Note how I broke these up: The atoms are ".", "[]", and ".k1" - ".[]" isn't one of them, despite what it may look like at first glance when compared to ".k1". Some additional examples to show how these combine:The "unwrap/flatten" [] can be used multiple times when nested arrays are involved, with or without the pipe syntax, but only works on arrays.

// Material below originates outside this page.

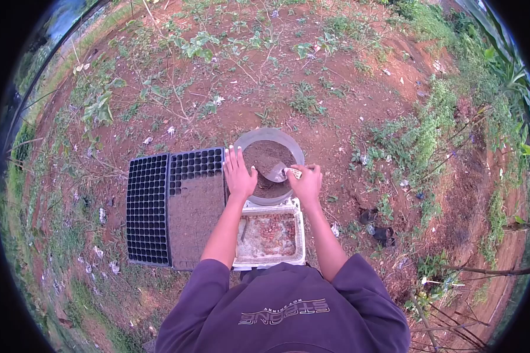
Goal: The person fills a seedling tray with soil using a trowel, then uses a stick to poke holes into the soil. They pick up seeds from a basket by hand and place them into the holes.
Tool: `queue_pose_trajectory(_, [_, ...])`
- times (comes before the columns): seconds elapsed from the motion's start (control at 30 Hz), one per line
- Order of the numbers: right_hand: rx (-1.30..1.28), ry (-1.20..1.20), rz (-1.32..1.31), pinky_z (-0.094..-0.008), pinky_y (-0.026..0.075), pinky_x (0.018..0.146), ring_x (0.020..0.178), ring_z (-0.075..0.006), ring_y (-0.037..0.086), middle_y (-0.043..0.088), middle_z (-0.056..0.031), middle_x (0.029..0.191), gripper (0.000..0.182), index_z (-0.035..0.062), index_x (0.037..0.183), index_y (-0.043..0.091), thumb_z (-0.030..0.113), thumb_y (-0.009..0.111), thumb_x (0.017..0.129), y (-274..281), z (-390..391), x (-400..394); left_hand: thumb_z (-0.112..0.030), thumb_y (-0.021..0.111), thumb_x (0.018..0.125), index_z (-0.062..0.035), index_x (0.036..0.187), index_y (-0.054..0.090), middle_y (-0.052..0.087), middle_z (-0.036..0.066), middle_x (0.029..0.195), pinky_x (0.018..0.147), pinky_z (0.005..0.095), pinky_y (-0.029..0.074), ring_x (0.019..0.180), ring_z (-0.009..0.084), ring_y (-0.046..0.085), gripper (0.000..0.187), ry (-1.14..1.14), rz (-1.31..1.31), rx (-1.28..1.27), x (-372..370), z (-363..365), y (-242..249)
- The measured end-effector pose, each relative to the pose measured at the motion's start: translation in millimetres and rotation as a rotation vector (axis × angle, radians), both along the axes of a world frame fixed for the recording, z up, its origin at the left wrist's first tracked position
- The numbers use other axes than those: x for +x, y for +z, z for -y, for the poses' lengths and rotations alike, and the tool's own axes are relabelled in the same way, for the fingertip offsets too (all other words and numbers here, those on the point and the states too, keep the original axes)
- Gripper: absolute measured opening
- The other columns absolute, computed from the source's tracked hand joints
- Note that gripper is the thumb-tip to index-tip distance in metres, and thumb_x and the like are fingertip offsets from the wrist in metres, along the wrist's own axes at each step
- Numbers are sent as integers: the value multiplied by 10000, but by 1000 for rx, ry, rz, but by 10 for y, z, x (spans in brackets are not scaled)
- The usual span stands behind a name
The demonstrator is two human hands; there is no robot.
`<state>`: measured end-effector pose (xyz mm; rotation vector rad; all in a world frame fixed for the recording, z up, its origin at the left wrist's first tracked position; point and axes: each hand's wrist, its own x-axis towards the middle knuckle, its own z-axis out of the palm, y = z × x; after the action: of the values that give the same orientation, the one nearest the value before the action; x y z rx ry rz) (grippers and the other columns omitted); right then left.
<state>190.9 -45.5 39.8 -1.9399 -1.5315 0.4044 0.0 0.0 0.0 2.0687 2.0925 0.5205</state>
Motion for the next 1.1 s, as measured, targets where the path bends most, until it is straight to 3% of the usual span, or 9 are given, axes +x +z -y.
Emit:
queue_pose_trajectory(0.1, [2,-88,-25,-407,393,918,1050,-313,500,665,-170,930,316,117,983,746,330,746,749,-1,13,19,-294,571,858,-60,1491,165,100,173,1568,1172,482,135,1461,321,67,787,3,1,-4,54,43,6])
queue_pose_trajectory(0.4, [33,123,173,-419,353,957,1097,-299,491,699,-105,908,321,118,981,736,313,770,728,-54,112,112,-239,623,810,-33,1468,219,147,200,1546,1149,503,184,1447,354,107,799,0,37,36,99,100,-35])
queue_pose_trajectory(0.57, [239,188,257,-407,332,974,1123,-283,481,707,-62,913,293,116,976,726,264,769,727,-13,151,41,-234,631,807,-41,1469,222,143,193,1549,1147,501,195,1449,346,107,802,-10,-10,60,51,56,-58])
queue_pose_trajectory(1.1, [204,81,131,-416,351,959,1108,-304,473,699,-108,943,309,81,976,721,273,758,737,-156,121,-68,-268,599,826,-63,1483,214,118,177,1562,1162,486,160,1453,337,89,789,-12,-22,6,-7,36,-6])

It errors if given something else: $ echo '[[1,2,3],[4,[5,6]]]' | jq '.[]'
[
1,
2,
3
]
[
4,
[
5,
6
]
]
$ echo '[[1,2,3],[4,[5,6]]]' | jq '.[][]'
1
2
3
4
[
5,
6
]
$ echo '[[1,2,3],[4,[5,6]]]' | jq '.[][][]'
jq: error (at <stdin>:1): Cannot iterate over number (1)
$ echo '[[1,2,3],[4,[5,6]]]' | jq '.[] | .[]'
1
2
3
4
[
5,
6
]
$ echo '[[1,2,3],[4,[5,6]]]' | jq '.[] | .[] | .[]'
jq: error (at <stdin>:1): Cannot iterate over number (1)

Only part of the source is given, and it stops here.